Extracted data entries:
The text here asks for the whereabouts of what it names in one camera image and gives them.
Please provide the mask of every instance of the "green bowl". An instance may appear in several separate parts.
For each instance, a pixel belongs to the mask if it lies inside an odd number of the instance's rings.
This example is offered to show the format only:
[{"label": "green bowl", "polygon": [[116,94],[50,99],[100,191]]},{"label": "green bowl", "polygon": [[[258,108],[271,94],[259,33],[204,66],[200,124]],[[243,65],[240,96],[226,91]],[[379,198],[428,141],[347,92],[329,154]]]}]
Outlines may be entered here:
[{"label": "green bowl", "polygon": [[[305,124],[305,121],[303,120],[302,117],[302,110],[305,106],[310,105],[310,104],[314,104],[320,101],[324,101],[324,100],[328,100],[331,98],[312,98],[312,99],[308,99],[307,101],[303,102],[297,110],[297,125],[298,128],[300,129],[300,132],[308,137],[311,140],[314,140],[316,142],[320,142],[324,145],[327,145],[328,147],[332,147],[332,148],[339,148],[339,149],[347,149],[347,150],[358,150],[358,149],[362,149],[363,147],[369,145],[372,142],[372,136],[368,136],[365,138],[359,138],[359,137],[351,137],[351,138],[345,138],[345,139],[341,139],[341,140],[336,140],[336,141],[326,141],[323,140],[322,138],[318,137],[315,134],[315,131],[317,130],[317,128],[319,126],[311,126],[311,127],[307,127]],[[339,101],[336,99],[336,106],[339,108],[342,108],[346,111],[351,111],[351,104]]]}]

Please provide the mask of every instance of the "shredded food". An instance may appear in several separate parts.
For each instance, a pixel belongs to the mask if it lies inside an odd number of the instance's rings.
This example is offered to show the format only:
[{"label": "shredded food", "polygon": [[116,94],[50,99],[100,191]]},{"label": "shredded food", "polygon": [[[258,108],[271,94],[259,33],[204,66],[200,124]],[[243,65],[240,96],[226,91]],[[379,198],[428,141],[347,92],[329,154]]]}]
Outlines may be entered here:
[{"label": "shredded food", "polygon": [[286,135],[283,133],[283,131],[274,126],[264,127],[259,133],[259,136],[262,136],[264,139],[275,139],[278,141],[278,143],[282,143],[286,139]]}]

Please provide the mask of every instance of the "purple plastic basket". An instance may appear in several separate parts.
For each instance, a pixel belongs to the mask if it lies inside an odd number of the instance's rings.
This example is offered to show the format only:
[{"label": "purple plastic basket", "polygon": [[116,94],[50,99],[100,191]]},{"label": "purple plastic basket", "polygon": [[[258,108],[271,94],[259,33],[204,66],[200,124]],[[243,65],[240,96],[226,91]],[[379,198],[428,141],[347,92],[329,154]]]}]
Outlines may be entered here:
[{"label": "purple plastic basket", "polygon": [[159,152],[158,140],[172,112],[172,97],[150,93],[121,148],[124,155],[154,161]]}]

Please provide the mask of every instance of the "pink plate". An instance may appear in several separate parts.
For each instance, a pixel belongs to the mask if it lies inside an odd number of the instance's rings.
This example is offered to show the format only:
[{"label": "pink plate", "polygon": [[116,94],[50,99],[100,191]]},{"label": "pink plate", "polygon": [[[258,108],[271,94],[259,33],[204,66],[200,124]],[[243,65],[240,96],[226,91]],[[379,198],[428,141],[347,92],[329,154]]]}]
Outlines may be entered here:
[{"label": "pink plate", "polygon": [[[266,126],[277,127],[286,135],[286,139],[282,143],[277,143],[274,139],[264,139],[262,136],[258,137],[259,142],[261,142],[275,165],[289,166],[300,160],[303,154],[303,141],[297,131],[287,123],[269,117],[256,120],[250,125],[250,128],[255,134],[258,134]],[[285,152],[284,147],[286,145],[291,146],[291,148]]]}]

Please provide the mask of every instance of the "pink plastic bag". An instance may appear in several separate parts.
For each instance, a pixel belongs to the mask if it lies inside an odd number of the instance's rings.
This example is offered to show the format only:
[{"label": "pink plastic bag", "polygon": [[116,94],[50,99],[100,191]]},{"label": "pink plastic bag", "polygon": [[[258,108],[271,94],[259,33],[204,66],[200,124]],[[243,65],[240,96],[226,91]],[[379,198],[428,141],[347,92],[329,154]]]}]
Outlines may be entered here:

§ **PROBLEM REQUIREMENTS**: Each line must be given again exactly as written above.

§ **RESPONSE TO THIS TASK**:
The text here asks for the whereabouts of what it names in one camera image and gives them.
Please provide the mask of every instance of the "green bowl". An instance may appear in several separate parts.
For each instance, a pixel belongs to the mask if it lies inside an odd number of the instance's rings.
This example is offered to show the format only:
[{"label": "green bowl", "polygon": [[116,94],[50,99],[100,191]]},{"label": "green bowl", "polygon": [[[258,108],[271,94],[259,33],[204,66],[200,124]],[[243,65],[240,96],[226,91]],[[379,198],[428,141],[347,92],[329,154]]]}]
Outlines may be entered here:
[{"label": "green bowl", "polygon": [[[305,124],[305,121],[303,120],[302,117],[302,110],[305,106],[310,105],[310,104],[314,104],[320,101],[324,101],[324,100],[328,100],[331,98],[312,98],[312,99],[308,99],[307,101],[303,102],[297,110],[297,125],[298,128],[300,129],[300,132],[308,137],[311,140],[314,140],[316,142],[320,142],[324,145],[327,145],[328,147],[332,147],[332,148],[339,148],[339,149],[347,149],[347,150],[358,150],[358,149],[362,149],[363,147],[369,145],[372,142],[372,136],[368,136],[365,138],[359,138],[359,137],[351,137],[351,138],[345,138],[345,139],[341,139],[341,140],[336,140],[336,141],[326,141],[323,140],[322,138],[318,137],[315,134],[315,131],[317,130],[317,128],[319,126],[311,126],[311,127],[307,127]],[[339,101],[336,99],[336,106],[339,108],[342,108],[346,111],[351,111],[351,104]]]}]

Please provide the mask of every instance of the "shredded food". An instance may appear in several separate parts.
For each instance, a pixel belongs to the mask if it lies inside an odd number of the instance's rings.
This example is offered to show the format only:
[{"label": "shredded food", "polygon": [[116,94],[50,99],[100,191]]},{"label": "shredded food", "polygon": [[[258,108],[271,94],[259,33],[204,66],[200,124]],[[243,65],[240,96],[226,91]],[[379,198],[428,141],[347,92],[329,154]]]}]
Outlines may be entered here:
[{"label": "shredded food", "polygon": [[286,135],[283,133],[283,131],[274,126],[264,127],[259,133],[259,136],[262,136],[264,139],[275,139],[278,141],[278,143],[282,143],[286,139]]}]

Please provide the mask of every instance of the "purple plastic basket". An instance may appear in several separate parts.
For each instance, a pixel belongs to the mask if it lies inside an odd number of the instance's rings.
This example is offered to show the format only:
[{"label": "purple plastic basket", "polygon": [[116,94],[50,99],[100,191]]},{"label": "purple plastic basket", "polygon": [[[258,108],[271,94],[259,33],[204,66],[200,124]],[[243,65],[240,96],[226,91]],[[379,198],[428,141],[347,92],[329,154]]]}]
Outlines may be entered here:
[{"label": "purple plastic basket", "polygon": [[159,152],[158,140],[172,112],[172,97],[150,93],[121,148],[124,155],[154,161]]}]

Please provide the mask of every instance of the "pink plate". An instance may appear in several separate parts.
For each instance, a pixel belongs to the mask if it lies inside an odd number of the instance's rings.
This example is offered to show the format only:
[{"label": "pink plate", "polygon": [[116,94],[50,99],[100,191]]},{"label": "pink plate", "polygon": [[[258,108],[271,94],[259,33],[204,66],[200,124]],[[243,65],[240,96],[226,91]],[[379,198],[428,141],[347,92],[329,154]]]}]
Outlines may be entered here:
[{"label": "pink plate", "polygon": [[[266,126],[277,127],[286,135],[286,139],[282,143],[277,143],[274,139],[264,139],[262,136],[258,137],[259,142],[261,142],[275,165],[289,166],[300,160],[303,154],[303,141],[297,131],[287,123],[269,117],[256,120],[250,125],[250,128],[255,134],[258,134]],[[285,152],[284,147],[286,145],[291,146],[291,148]]]}]

Please provide the mask of every instance of the "pink plastic bag". An instance may appear in several separate parts.
For each instance, a pixel belongs to the mask if it lies inside an odd number of the instance's rings.
This example is offered to show the format only:
[{"label": "pink plastic bag", "polygon": [[116,94],[50,99],[100,191]]},{"label": "pink plastic bag", "polygon": [[[258,108],[271,94],[259,33],[204,66],[200,124]],[[243,65],[240,96],[226,91]],[[379,198],[428,141],[347,92],[329,154]]]}]
Outlines may be entered here:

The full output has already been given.